Task to carry out:
Repeat the entries exactly as they appear.

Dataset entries
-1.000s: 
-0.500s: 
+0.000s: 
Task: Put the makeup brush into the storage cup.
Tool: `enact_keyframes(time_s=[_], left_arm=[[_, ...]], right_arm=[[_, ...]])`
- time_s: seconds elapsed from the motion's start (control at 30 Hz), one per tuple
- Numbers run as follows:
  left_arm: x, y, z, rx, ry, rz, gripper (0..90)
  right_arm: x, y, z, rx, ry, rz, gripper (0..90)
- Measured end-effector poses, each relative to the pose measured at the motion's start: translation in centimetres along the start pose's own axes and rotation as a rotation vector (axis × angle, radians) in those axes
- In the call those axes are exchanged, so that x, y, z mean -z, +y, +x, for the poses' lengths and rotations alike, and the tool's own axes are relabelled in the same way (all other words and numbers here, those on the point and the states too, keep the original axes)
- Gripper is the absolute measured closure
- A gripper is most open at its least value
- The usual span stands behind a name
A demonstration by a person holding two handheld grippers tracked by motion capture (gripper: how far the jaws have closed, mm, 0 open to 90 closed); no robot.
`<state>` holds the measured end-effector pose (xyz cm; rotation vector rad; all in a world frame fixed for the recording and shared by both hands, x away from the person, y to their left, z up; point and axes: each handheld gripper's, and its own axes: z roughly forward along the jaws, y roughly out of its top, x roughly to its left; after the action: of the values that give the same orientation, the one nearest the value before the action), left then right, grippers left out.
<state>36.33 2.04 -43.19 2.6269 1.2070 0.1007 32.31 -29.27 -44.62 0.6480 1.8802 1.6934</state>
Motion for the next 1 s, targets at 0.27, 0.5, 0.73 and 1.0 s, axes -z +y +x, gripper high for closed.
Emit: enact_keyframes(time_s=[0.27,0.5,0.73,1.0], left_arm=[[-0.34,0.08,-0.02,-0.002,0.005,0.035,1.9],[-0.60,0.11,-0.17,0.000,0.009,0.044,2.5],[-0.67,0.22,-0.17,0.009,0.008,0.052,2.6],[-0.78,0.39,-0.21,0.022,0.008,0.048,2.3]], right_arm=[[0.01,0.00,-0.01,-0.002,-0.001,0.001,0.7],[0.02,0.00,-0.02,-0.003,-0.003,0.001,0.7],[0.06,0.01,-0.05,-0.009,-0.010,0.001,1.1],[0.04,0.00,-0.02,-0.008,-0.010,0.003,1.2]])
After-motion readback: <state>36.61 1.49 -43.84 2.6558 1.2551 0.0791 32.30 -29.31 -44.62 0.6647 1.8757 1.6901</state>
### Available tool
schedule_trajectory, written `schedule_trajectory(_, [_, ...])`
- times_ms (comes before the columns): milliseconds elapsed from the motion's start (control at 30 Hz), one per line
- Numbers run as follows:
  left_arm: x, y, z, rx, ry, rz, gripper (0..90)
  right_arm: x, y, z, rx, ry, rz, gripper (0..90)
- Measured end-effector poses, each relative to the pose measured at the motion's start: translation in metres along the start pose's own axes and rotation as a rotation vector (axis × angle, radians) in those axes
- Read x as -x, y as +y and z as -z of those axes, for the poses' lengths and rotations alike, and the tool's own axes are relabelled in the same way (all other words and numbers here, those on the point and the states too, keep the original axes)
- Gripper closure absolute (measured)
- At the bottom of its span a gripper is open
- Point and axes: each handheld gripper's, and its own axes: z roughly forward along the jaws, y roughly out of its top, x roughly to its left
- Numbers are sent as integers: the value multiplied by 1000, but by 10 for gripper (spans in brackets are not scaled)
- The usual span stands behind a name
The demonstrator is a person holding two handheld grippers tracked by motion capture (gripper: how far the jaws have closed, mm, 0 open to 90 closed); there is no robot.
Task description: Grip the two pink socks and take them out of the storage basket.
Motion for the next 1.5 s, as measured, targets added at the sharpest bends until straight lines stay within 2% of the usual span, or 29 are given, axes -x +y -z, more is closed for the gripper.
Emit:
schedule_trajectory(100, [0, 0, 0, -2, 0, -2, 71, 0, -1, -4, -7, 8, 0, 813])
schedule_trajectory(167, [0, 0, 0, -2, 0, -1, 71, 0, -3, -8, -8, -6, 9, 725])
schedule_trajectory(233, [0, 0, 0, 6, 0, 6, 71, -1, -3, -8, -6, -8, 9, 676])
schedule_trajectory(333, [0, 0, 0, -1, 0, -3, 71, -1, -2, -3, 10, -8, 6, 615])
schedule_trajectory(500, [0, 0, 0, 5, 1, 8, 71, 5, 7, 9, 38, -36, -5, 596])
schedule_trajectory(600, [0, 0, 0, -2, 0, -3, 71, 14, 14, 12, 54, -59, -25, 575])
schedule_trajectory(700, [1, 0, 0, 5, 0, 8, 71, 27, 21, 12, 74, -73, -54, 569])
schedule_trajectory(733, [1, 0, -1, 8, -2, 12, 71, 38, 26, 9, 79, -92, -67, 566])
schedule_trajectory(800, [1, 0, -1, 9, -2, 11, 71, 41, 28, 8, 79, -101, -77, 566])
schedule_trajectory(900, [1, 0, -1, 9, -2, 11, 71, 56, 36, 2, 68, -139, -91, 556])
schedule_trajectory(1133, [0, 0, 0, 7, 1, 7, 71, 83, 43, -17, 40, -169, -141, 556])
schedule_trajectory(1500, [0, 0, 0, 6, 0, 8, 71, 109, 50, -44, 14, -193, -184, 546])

Answer for the task:
-1.000s: 
-0.500s: 
+0.000s: 
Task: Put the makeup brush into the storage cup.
Tool: `enact_keyframes(time_s=[_], left_arm=[[_, ...]], right_arm=[[_, ...]])`
- time_s: seconds elapsed from the motion's start (control at 30 Hz), one per tuple
- Numbers run as follows:
  left_arm: x, y, z, rx, ry, rz, gripper (0..90)
  right_arm: x, y, z, rx, ry, rz, gripper (0..90)
- Measured end-effector poses, each relative to the pose measured at the motion's start: translation in centimetres along the start pose's own axes and rotation as a rotation vector (axis × angle, radians) in those axes
- In the call those axes are exchanged, so that x, y, z mean -z, +y, +x, for the poses' lengths and rotations alike, and the tool's own axes are relabelled in the same way (all other words and numbers here, those on the point and the states too, keep the original axes)
- Gripper is the absolute measured closure
- A gripper is most open at its least value
- The usual span stands behind a name
A demonstration by a person holding two handheld grippers tracked by motion capture (gripper: how far the jaws have closed, mm, 0 open to 90 closed); no robot.
`<state>` holds the measured end-effector pose (xyz cm; rotation vector rad; all in a world frame fixed for the recording and shared by both hands, x away from the person, y to their left, z up; point and axes: each handheld gripper's, and its own axes: z roughly forward along the jaws, y roughly out of its top, x roughly to its left; after the action: of the values that give the same orientation, the one nearest the value before the action), left then right, grippers left out.
<state>36.33 2.04 -43.19 2.6269 1.2070 0.1007 32.31 -29.27 -44.62 0.6480 1.8802 1.6934</state>
Motion for the next 1 s, targets at 0.27, 0.5, 0.73 and 1.0 s, axes -z +y +x, gripper high for closed.
Emit: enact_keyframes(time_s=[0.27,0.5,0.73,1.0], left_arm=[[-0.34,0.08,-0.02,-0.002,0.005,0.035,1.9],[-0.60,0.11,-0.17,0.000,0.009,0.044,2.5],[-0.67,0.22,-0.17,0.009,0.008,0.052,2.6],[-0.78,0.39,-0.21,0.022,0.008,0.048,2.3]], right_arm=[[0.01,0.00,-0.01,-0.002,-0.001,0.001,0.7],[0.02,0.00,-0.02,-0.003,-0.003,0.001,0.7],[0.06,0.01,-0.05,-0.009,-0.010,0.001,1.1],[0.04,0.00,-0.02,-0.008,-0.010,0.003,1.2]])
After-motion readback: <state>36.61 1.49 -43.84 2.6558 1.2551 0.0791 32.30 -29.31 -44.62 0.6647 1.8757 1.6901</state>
### Available tool
schedule_trajectory, written `schedule_trajectory(_, [_, ...])`
- times_ms (comes before the columns): milliseconds elapsed from the motion's start (control at 30 Hz), one per line
- Numbers run as follows:
  left_arm: x, y, z, rx, ry, rz, gripper (0..90)
  right_arm: x, y, z, rx, ry, rz, gripper (0..90)
- Measured end-effector poses, each relative to the pose measured at the motion's start: translation in metres along the start pose's own axes and rotation as a rotation vector (axis × angle, radians) in those axes
- Read x as -x, y as +y and z as -z of those axes, for the poses' lengths and rotations alike, and the tool's own axes are relabelled in the same way (all other words and numbers here, those on the point and the states too, keep the original axes)
- Gripper closure absolute (measured)
- At the bottom of its span a gripper is open
- Point and axes: each handheld gripper's, and its own axes: z roughly forward along the jaws, y roughly out of its top, x roughly to its left
- Numbers are sent as integers: the value multiplied by 1000, but by 10 for gripper (spans in brackets are not scaled)
- The usual span stands behind a name
The demonstrator is a person holding two handheld grippers tracked by motion capture (gripper: how far the jaws have closed, mm, 0 open to 90 closed); there is no robot.
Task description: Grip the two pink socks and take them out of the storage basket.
Motion for the next 1.5 s, as measured, targets added at the sharpest bends until straight lines stay within 2% of the usual span, or 29 are given, axes -x +y -z, more is closed for the gripper.
Emit:
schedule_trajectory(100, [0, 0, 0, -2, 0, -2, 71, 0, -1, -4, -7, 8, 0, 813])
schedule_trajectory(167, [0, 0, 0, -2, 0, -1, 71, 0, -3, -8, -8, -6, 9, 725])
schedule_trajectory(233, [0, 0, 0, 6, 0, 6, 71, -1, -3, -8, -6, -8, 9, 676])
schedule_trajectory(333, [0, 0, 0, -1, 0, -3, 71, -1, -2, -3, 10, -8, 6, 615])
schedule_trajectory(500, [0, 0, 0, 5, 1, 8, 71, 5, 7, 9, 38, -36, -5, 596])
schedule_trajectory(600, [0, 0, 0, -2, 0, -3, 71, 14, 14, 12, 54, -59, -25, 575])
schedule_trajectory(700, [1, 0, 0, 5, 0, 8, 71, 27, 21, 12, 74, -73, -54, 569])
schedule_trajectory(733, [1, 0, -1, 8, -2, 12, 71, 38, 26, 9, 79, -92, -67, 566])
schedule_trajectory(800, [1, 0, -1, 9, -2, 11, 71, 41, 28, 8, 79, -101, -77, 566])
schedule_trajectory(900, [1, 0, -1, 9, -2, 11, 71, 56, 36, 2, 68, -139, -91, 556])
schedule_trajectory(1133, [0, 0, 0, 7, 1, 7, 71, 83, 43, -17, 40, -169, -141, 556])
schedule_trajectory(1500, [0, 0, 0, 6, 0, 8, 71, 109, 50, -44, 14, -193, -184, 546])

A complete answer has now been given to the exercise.